What to work on >> Below is a listing to transcribe in full and exactly; keep the pictures out.

= = = =

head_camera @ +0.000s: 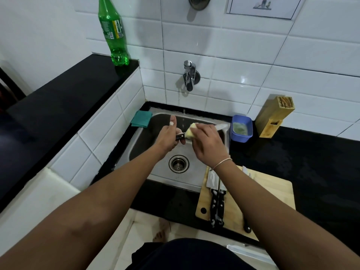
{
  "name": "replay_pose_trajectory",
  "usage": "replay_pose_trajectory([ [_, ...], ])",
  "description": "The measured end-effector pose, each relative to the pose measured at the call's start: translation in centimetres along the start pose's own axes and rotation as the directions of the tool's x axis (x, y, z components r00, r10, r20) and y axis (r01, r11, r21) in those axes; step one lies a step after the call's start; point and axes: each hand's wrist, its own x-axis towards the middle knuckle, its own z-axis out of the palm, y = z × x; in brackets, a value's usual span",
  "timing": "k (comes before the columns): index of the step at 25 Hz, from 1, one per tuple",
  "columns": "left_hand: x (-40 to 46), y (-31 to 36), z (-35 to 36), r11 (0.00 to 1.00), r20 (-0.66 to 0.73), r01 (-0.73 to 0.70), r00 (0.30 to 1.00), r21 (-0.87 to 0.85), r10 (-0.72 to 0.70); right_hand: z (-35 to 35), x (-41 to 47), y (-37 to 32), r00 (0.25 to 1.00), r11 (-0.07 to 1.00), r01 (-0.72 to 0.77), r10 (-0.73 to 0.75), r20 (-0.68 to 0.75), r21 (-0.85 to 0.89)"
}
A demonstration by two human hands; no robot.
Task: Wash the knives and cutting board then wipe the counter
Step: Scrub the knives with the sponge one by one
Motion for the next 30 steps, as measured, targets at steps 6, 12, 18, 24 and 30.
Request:
replay_pose_trajectory([
  [6, 0.0, -1.3, -0.5, 0.997, 0.007, 0.004, 1.000, 0.082, -0.005, -0.2, 0.1, 1.0, 0.963, 0.962, -0.267, 0.266, -0.034, -0.050],
  [12, 1.0, -2.0, -1.2, 0.977, 0.001, 0.006, 1.000, 0.211, -0.006, -1.8, -1.6, 3.4, 0.954, 0.953, -0.299, 0.300, 0.025, -0.056],
  [18, 1.7, -1.8, -0.4, 0.988, 0.019, 0.073, 0.997, 0.138, -0.076, 1.4, 1.9, -2.2, 0.969, 0.974, -0.228, 0.227, 0.099, -0.005],
  [24, 1.9, -1.9, -0.8, 0.993, 0.053, 0.034, 0.998, 0.109, -0.040, -0.4, -1.1, 1.5, 0.999, 1.000, -0.019, 0.018, -0.027, -0.017],
  [30, 2.3, -2.3, -1.0, 0.964, 0.070, 0.024, 0.997, 0.267, -0.044, -2.7, -0.8, 5.4, 0.916, 0.919, -0.393, 0.391, -0.087, -0.016],
])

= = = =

Written response >>
head_camera @ +0.000s: 
{
  "name": "replay_pose_trajectory",
  "usage": "replay_pose_trajectory([ [_, ...], ])",
  "description": "The measured end-effector pose, each relative to the pose measured at the call's start: translation in centimetres along the start pose's own axes and rotation as the directions of the tool's x axis (x, y, z components r00, r10, r20) and y axis (r01, r11, r21) in those axes; step one lies a step after the call's start; point and axes: each hand's wrist, its own x-axis towards the middle knuckle, its own z-axis out of the palm, y = z × x; in brackets, a value's usual span",
  "timing": "k (comes before the columns): index of the step at 25 Hz, from 1, one per tuple",
  "columns": "left_hand: x (-40 to 46), y (-31 to 36), z (-35 to 36), r11 (0.00 to 1.00), r20 (-0.66 to 0.73), r01 (-0.73 to 0.70), r00 (0.30 to 1.00), r21 (-0.87 to 0.85), r10 (-0.72 to 0.70); right_hand: z (-35 to 35), x (-41 to 47), y (-37 to 32), r00 (0.25 to 1.00), r11 (-0.07 to 1.00), r01 (-0.72 to 0.77), r10 (-0.73 to 0.75), r20 (-0.68 to 0.75), r21 (-0.85 to 0.89)"
}
A demonstration by two human hands; no robot.
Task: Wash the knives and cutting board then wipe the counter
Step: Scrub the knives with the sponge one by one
Motion for the next 30 steps, as measured, targets at steps 6, 12, 18, 24 and 30.
Request:
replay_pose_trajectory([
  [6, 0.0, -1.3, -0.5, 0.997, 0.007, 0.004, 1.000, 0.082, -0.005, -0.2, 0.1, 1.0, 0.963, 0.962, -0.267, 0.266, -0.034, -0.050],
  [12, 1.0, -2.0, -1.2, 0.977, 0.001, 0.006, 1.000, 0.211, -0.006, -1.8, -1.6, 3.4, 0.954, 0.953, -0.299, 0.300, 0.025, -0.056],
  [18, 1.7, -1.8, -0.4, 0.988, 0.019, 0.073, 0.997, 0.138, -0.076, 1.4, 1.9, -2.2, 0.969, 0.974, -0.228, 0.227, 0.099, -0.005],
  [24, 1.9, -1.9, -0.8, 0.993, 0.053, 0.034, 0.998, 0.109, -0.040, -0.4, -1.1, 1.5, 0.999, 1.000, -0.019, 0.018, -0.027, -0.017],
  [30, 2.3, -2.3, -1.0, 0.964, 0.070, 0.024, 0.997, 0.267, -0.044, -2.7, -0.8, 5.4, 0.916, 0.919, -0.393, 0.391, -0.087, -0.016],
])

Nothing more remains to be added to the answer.